=== WHAT IS REQUIRED ===
Please give again every entry exactly as it appears, setting aside the pictures.

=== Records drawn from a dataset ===
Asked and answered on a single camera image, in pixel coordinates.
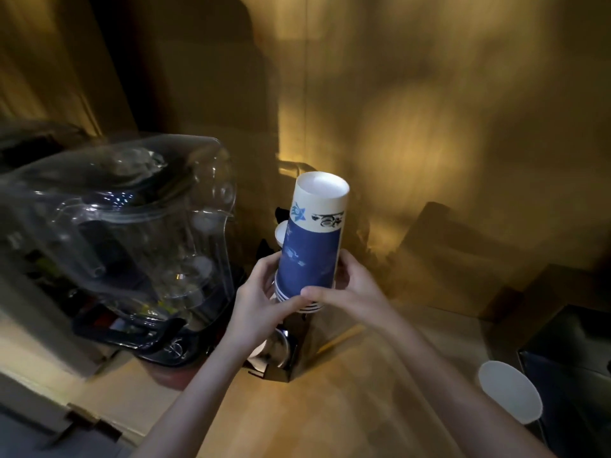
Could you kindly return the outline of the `black box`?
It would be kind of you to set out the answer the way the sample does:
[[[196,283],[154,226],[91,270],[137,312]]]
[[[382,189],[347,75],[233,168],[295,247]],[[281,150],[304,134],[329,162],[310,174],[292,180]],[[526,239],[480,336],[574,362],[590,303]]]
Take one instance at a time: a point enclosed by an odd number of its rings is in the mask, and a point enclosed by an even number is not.
[[[543,440],[558,458],[611,458],[611,313],[558,312],[519,351],[543,402]]]

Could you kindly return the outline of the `stack of blue paper cups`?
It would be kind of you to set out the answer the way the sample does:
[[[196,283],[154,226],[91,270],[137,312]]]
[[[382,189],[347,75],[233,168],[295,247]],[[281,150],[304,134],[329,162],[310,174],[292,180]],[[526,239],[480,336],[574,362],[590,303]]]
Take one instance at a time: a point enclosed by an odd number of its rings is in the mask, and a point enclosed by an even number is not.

=== ANSWER SECTION ===
Asked and answered on a single camera image, in pixel coordinates.
Could you kindly return the outline of the `black box`?
It would be kind of you to set out the answer the way the sample does:
[[[196,283],[154,226],[91,270],[137,312]]]
[[[382,189],[347,75],[233,168],[295,247]],[[281,150],[304,134],[329,162],[310,174],[292,180]],[[526,239],[480,336],[574,362],[590,303]]]
Take one instance at a time: a point enclosed by an odd number of its rings is in the mask, and a point enclosed by an even number is not.
[[[543,440],[558,458],[611,458],[611,313],[558,312],[519,351],[543,402]]]

Could you kindly return the outline of the `stack of blue paper cups`?
It would be kind of you to set out the answer the way the sample does:
[[[196,283],[154,226],[91,270],[137,312]]]
[[[382,189],[347,75],[233,168],[295,247]],[[281,150],[304,134],[329,162],[310,174],[292,180]],[[526,239],[480,336],[574,362],[590,303]]]
Take one instance at a time: a point enclosed by an odd number of its rings is in the mask, and a point enclosed by an even number is not.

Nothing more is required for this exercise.